Examples of Level 2, no actual harm, with potential for more than minimal harm,
that is not immediate jeopardy, include but are not limited to:
• Facility failure to identify and act upon minor symptoms of allergic response to
medications, such as a rash with mild itching to the abdomen and no other
symptoms, causing minimal discomfort.
• Facility failure to monitor for response or for the emergence or presence of
adverse consequences for a resident who has not yet experienced an adverse
consequence or decline in function, such as by monitoring hydration status and
basic metabolic profile for a resident receiving diuretics or ACE inhibitors.
Severity Level 1:
Severity Level 1 does not apply for this regulatory requirement because the failure of the
facility to provide appropriate care and services to manage the resident’s medication
regimen to avoid unnecessary medications and minimize negative outcome places
residents at risk for more than minimal harm.
RESOURCES AND TOOLS
The following resources and tools provide information on medications including box
warnings, appropriate dosing, medication categories, drug interactions, and medication
safety information. Some of these resources also assist in identifying the correct class of a
medication. Additionally, the list includes some of the recognized clinical resources
available for understanding the overall treatment and management of medical problems,
symptoms and medication consequences and precautions.

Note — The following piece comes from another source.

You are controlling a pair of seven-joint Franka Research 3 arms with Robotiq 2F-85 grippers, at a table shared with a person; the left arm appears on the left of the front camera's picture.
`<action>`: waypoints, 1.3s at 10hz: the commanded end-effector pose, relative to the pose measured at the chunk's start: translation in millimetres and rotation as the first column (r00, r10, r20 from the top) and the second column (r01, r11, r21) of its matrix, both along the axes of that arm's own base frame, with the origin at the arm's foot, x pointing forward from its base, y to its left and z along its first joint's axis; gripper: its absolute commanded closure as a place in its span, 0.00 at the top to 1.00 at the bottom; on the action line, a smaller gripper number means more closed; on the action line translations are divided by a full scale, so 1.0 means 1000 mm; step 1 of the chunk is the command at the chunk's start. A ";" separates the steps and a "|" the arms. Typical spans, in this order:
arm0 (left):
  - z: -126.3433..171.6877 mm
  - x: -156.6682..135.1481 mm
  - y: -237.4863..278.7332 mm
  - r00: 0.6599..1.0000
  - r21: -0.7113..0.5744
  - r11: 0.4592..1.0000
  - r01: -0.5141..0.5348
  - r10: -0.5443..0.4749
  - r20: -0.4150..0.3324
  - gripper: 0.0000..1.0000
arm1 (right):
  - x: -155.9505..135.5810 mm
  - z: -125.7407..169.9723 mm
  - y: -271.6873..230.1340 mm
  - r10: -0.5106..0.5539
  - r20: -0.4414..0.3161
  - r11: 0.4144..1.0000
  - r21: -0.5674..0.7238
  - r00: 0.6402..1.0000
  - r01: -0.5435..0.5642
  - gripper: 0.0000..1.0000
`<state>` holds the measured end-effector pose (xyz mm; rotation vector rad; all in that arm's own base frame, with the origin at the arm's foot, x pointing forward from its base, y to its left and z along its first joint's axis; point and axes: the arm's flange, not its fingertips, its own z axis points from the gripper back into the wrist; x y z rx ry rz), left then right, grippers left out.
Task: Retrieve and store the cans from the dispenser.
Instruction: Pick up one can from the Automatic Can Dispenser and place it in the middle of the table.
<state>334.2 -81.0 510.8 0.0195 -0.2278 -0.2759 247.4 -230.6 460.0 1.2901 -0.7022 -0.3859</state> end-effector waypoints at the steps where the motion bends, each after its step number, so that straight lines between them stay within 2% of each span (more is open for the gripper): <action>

• U.S. Department of Health and Human Services, National Institute of Mental
Health Web site, which includes publications and clinical research information,
www.nimh.nih.gov
• MedlinePlus, https://www.nlm.nih.gov/medlineplus/druginformation.html
• National Library of Medicine Drug Information Portal,
http://druginfo.nlm.nih.gov/drugportal/drug/categories (medication class
information).
• The Food and Drug Administration (FDA) webpage, Medwatch: The FDA Safety
Information and Adverse Event Reporting Program,
http://www.fda.gov/Safety/MedWatch/default.htm
• The University of Maryland Medical Center Drug Interaction Tool,
http://umm.edu/health/medical/drug-interaction-tool
• American Medical Directors Association, www.amda.com
• American Society of Consultant Pharmacists, www.amda.com
This list is not all-inclusive. CMS is not responsible for the content or accessibility of
pages found at these sites. URL addresses were current as of the date of this publication.
References to non-CMS sources do not constitute or imply endorsement of these
organizations or their programs by CMS or the U.S. Department of Health and Human and were current as of the date of this publication.